What you will do:
In the listing below, locate the lines that hold "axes" and copy them.

The data:
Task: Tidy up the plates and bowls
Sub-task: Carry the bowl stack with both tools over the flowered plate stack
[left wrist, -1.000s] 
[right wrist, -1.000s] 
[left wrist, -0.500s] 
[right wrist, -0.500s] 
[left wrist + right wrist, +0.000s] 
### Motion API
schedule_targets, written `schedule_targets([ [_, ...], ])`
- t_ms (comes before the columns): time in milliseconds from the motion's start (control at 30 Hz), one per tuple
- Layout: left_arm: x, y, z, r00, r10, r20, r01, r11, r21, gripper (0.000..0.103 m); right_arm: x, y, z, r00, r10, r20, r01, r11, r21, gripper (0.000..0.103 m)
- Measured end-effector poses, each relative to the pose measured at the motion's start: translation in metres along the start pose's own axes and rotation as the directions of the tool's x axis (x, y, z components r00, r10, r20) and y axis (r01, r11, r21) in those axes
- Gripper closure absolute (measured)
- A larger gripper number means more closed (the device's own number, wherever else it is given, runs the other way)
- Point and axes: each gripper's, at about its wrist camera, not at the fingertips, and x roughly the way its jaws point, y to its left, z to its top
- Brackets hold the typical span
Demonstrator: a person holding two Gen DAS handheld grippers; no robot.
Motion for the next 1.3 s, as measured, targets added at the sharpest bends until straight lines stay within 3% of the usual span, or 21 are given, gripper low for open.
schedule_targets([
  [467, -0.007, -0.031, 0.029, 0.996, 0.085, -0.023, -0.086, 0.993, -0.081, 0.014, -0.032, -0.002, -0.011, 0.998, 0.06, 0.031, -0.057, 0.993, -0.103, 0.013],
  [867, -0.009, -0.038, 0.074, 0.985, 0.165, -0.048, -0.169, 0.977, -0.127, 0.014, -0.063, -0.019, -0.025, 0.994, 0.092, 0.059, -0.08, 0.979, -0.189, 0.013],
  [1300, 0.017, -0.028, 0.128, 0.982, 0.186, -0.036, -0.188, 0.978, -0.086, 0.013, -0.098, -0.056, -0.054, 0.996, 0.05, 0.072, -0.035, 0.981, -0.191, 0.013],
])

Task answer:
- Measured end-effector poses, each relative to the pose measured at the motion's start: translation in metres along the start pose's own axes and rotation as the directions of the tool's x axis (x, y, z components r00, r10, r20) and y axis (r01, r11, r21) in those axes
- Point and axes: each gripper's, at about its wrist camera, not at the fingertips, and x roughly the way its jaws point, y to its left, z to its top

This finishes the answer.